Mean People Suck: How Empathy Leads To Bigger Profits And A Better Life, by Michael Brenner
[Note: This book was provided free of charge by BookSirens. All thoughts and opinions are my own.]
I think it can be safely agreed by everyone that mean people suck. That said, I think most people would likely not consider themselves to be mean people. They might think of themselves as people in bad situations, or people who might be a bit irritable sometimes, or people who are put in difficult positions, but by and large people would not think that they are mean people or bullies even when they are. The author throughout this book considers empathy to be the cure for meanness, but his idea of empathy requires the sort of moral imagination that few people can do particularly well. Genuinely speaking, real empathy comes from personal experience and being able to genuinely feel what someone else does because one has been there too and can relate. The sort of empathy the author recommends is a vicarious act, a mental experiment, and depends highly on the imagination of the person in being able to guess how something would feel like in the absence of knowing exactly what something is like, and this is less than ideal.

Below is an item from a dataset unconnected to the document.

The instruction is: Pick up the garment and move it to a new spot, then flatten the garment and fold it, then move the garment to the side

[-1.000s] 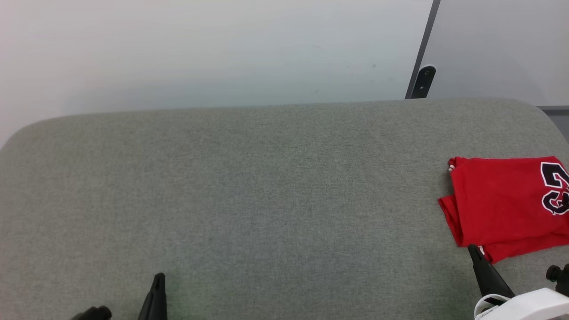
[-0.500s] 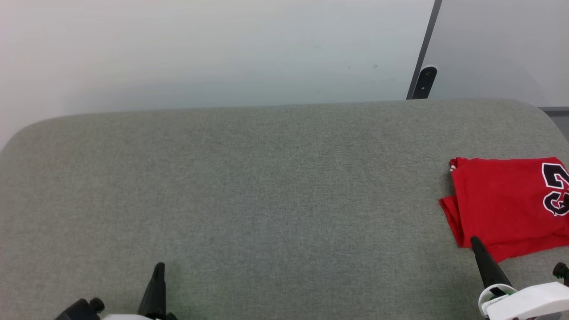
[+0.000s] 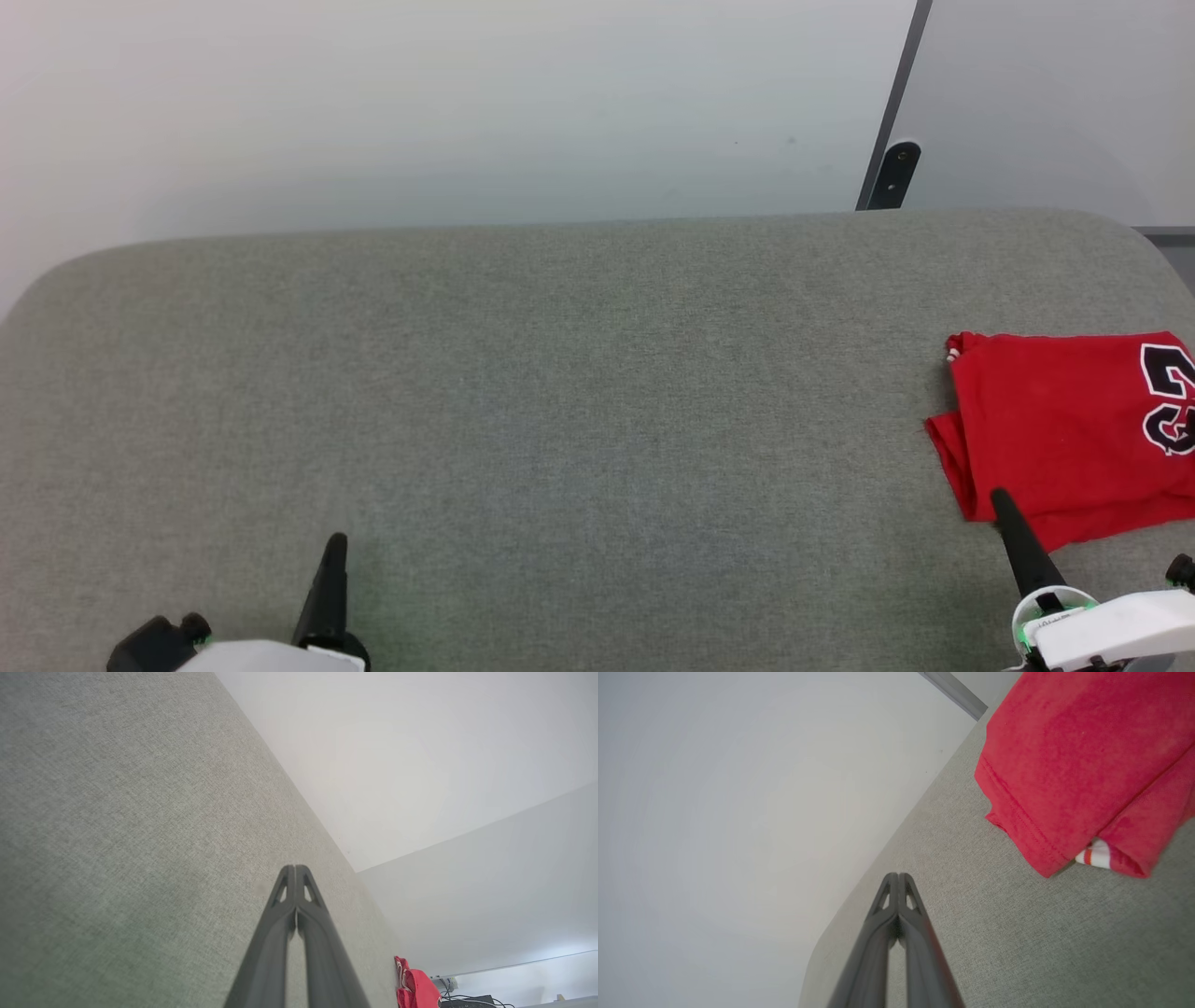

This book is between 150 and 200 pages long and is divided into nine chapters. The author begins by talking about his varied job experience in an introduction and then moves on to discuss why most people have sucky jobs by looking at wasted efforts and the illusions that exist in how we spend our time (1). After that the author talks about why companies suck in terms of org charts, alignment between customers and job tasks, and why Kodak failed (2). The author discusses why managers suck (3) and why customers know we suck because they think of goods and services as largely replaceable (4). The author urges the reader not to suck by getting closer to customers (5) and then seeks to sell empathy as a winning strategy to making us better people and making businesses more profitable (6). The author then spends the rest of the time in the book promoting ways of using empathy to tell a story (7) the way that Pixar does, sell the story (8) by recruiting one’s bosses and pushing back, and giving tips on how to be kind, be cool, and be genuine (9), after which the book has some endnotes.
Overall, this book does a good job at diagnosing why it is that institutions like companies frequently fail to serve their employees or customers well. The author speaks from a wellspring of personal experience involved in more than 50 jobs. The author is also particularly well-read in terms of what makes companies and their innovation successful . Where this book stumbles is in its use of empathy to describe what is sympathy and compassion, which is more a question of definition than anything else. This world would be considerably better if we approached others with kindness and compassion, but our empathy is limited by our own experiences and the ability to which we are able to vicariously relate to the suffering and struggles of others, which we may not be particularly prone to do very well. Likewise, the author’s emphasis on activism and its benefits comes off as more political than some readers will be in agreement with. As is often the case, this book does better at pointing out what is wrong about the way things are than it is about providing a suitable and practical path to make things right, but that is often the case and does not make this book any less useful for one’s reflection about the role of compassion as an aspect of corporate strategy and culture.